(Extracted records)

--- START ---

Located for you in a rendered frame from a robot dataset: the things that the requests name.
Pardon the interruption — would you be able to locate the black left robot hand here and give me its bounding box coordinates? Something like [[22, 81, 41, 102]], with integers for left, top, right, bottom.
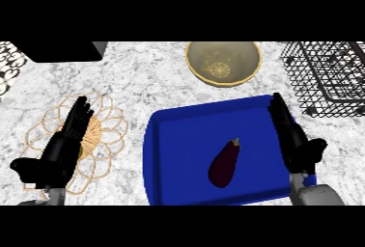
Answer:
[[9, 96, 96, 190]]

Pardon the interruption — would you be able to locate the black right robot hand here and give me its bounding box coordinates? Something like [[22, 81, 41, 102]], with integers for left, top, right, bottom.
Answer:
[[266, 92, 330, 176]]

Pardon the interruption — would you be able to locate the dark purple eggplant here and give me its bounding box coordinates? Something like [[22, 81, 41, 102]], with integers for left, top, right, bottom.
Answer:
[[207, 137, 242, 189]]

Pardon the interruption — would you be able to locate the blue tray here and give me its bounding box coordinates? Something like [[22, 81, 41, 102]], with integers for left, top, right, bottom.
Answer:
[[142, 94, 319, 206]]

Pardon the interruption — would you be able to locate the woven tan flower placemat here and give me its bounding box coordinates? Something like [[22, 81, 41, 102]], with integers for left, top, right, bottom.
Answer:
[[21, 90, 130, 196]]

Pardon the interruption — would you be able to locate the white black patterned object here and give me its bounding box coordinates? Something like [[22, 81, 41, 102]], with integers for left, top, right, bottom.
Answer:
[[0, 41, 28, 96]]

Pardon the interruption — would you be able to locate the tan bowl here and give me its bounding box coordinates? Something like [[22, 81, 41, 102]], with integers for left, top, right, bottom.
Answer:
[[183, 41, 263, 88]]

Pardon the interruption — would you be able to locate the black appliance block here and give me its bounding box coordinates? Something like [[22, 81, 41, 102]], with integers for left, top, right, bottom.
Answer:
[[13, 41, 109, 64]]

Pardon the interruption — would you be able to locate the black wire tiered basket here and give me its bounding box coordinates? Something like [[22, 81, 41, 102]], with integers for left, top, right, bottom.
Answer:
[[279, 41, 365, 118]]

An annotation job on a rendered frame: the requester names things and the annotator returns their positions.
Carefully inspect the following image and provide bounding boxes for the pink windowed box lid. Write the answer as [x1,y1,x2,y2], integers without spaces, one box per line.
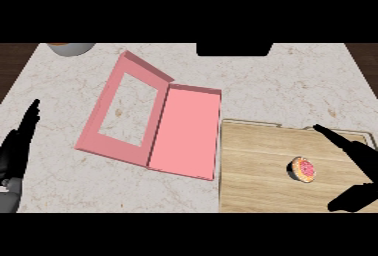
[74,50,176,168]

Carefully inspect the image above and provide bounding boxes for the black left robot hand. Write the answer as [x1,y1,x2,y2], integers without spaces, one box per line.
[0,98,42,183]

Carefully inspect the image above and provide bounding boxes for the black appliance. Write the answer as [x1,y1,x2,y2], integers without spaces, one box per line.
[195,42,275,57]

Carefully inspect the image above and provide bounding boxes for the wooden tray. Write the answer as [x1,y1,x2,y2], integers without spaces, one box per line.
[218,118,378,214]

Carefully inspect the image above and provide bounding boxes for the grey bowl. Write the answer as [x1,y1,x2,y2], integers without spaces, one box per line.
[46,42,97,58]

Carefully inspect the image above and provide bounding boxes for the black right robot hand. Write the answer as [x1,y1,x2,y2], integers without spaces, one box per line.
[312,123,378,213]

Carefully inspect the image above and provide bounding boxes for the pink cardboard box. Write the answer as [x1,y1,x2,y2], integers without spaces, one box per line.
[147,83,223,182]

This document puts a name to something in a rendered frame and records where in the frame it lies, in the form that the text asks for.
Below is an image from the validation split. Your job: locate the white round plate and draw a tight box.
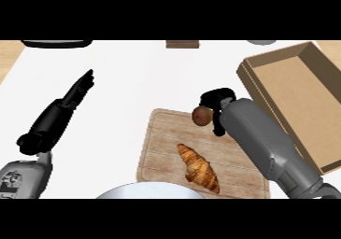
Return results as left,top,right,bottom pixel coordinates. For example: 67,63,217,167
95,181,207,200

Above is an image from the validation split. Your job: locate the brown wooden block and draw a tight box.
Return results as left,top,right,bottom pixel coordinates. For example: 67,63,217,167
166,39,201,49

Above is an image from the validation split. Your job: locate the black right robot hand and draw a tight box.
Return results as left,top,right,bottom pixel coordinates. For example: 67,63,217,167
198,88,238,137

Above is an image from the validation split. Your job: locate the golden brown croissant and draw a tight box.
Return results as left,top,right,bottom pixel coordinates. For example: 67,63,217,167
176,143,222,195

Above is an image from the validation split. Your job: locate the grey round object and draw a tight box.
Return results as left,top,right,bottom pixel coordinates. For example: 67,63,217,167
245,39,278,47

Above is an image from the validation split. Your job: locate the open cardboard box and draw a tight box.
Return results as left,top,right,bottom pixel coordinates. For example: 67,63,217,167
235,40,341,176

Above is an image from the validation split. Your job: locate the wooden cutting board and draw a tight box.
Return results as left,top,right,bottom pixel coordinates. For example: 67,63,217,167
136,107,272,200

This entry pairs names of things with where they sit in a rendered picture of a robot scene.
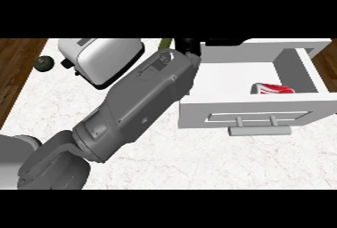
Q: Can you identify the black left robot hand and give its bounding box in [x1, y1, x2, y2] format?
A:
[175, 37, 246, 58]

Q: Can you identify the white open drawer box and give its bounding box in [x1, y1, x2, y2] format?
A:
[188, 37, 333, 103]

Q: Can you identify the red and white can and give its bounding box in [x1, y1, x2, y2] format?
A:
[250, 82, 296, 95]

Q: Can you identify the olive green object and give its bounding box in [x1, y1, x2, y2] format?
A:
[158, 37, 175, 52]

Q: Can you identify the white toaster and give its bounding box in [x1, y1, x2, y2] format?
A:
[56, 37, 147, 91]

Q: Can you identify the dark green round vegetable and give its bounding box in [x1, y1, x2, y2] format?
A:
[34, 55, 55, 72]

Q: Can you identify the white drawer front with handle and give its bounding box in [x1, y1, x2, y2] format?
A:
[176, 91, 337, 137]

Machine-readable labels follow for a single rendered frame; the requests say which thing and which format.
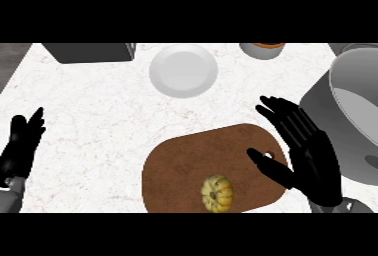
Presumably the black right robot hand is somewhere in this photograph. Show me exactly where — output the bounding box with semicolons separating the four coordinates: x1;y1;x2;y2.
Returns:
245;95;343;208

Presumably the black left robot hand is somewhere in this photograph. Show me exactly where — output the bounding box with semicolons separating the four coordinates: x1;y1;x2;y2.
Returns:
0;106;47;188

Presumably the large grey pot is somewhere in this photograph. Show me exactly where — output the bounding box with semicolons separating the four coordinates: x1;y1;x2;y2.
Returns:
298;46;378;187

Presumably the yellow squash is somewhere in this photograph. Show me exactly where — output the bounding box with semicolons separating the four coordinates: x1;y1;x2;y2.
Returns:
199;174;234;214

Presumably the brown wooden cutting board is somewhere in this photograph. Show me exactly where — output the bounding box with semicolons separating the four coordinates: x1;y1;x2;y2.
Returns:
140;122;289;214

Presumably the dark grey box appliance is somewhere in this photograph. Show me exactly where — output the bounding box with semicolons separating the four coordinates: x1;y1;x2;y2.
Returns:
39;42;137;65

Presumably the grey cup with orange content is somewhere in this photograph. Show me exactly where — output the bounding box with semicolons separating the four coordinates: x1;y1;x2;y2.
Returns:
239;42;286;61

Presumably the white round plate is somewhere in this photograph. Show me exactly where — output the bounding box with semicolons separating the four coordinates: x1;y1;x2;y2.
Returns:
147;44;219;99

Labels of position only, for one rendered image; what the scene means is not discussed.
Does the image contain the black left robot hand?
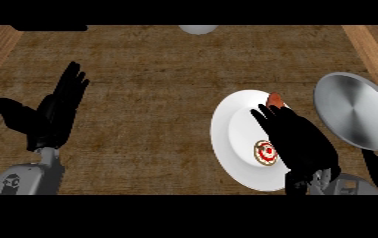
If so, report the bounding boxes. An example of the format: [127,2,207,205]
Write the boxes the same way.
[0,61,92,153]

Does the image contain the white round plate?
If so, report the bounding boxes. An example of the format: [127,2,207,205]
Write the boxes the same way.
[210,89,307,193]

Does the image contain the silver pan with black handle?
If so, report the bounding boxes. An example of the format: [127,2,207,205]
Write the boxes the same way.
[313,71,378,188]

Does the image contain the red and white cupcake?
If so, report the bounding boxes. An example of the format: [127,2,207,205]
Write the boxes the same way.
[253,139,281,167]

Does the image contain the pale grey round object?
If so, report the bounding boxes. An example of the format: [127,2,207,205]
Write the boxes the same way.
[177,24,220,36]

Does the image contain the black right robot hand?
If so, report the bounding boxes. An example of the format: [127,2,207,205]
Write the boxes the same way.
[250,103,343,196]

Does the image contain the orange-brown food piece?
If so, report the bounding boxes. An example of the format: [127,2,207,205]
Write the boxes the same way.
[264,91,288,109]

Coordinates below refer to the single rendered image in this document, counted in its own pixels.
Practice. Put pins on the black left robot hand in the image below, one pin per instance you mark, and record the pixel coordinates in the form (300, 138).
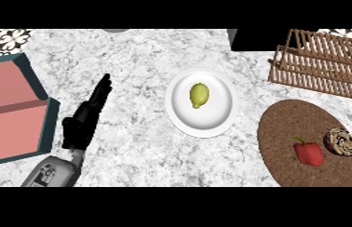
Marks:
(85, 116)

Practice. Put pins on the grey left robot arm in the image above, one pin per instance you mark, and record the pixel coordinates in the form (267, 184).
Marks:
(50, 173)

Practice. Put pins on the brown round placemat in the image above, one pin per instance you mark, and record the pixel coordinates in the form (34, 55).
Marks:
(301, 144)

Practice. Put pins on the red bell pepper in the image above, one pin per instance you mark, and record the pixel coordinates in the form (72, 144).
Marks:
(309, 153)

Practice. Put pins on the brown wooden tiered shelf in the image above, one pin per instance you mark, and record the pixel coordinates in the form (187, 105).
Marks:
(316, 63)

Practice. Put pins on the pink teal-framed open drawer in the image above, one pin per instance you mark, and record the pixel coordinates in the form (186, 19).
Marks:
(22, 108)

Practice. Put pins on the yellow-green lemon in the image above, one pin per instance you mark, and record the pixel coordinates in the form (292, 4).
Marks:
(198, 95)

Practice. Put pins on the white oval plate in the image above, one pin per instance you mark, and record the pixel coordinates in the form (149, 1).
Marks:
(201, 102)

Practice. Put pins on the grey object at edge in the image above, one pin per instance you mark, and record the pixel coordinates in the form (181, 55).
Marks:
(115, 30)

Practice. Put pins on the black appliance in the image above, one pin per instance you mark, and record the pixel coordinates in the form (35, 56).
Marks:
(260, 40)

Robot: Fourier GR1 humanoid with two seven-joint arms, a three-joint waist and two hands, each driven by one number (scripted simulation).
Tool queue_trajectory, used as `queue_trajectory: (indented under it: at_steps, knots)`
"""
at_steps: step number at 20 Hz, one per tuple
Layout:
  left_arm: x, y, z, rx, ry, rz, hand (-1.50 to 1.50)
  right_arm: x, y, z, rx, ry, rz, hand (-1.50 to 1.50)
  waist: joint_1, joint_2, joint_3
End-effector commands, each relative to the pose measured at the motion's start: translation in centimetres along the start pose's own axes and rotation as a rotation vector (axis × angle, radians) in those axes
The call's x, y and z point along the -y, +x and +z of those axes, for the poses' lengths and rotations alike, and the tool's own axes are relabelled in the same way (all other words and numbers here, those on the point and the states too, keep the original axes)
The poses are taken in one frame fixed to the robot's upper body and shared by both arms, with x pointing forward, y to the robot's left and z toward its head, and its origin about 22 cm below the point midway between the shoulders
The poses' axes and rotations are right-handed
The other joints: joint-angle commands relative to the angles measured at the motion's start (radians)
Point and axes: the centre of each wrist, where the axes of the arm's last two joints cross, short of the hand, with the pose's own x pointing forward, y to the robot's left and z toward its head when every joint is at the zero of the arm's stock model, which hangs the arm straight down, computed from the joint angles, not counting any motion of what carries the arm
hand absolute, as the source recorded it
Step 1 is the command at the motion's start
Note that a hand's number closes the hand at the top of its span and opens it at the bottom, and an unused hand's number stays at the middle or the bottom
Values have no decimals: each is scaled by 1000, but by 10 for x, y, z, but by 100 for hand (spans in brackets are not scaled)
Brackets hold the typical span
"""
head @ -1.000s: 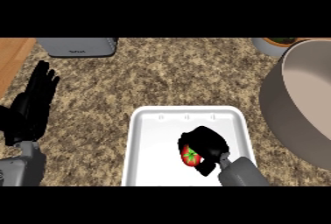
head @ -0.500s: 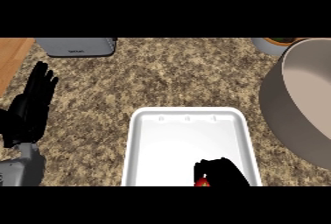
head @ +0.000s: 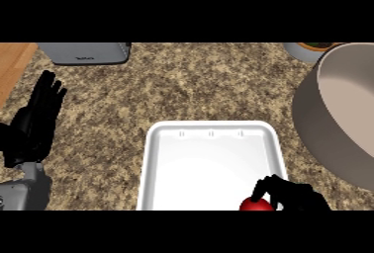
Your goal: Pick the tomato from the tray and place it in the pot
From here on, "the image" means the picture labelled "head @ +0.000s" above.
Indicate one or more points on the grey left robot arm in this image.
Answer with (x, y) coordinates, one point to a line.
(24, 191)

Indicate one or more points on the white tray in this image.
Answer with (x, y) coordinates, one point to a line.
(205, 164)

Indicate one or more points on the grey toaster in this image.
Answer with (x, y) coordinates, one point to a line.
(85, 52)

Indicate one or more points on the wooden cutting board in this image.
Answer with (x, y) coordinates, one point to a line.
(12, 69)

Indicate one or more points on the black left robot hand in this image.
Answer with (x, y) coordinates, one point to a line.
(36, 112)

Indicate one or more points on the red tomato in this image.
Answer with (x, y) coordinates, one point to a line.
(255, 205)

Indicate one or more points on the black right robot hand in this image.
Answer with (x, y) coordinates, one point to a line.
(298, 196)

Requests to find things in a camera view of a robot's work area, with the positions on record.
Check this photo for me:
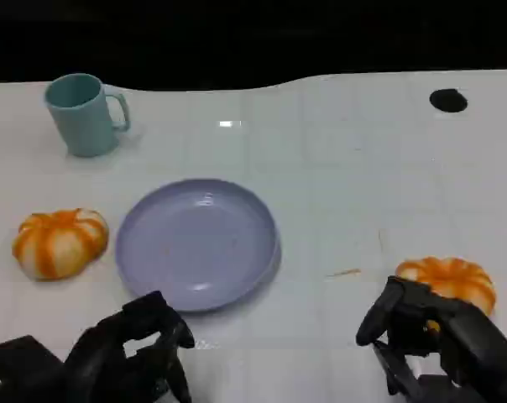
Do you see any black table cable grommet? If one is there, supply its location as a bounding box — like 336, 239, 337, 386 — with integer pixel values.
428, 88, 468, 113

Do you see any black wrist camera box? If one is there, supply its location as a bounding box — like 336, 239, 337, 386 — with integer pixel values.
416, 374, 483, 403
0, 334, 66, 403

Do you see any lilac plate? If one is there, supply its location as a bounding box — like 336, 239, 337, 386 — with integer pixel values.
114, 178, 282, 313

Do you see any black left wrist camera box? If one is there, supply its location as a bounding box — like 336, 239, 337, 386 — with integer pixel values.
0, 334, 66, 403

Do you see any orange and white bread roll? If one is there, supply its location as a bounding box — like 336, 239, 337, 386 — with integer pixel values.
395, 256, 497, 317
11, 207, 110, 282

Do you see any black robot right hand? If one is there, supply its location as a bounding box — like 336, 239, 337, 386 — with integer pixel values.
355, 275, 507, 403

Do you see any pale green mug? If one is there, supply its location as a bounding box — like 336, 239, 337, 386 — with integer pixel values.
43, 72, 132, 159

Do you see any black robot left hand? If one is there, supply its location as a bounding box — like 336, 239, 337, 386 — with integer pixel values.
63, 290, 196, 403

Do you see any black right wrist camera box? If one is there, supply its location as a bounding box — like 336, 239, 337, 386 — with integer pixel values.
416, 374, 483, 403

--- END ---

BRIEF — For every line of the data above that contains "rendered", copy that line.

ANSWER BOX —
Located for you in a rendered frame from a robot dataset: the things that the requests name.
An annotation job on a rendered frame: the requester names things and the annotator returns their positions.
This document puts a name to something in a rendered frame and records where in the frame it lies, in the form that the text asks for.
This entry pairs names of things with where they sit in a rendered picture of a robot scene.
Machine-readable labels follow for a single rendered frame; the requests say which thing and which format.
Labels of position only, for one rendered image; what the scene means is not discussed.
Coordinates below refer to the single rendered image in this document, counted in its own pixels.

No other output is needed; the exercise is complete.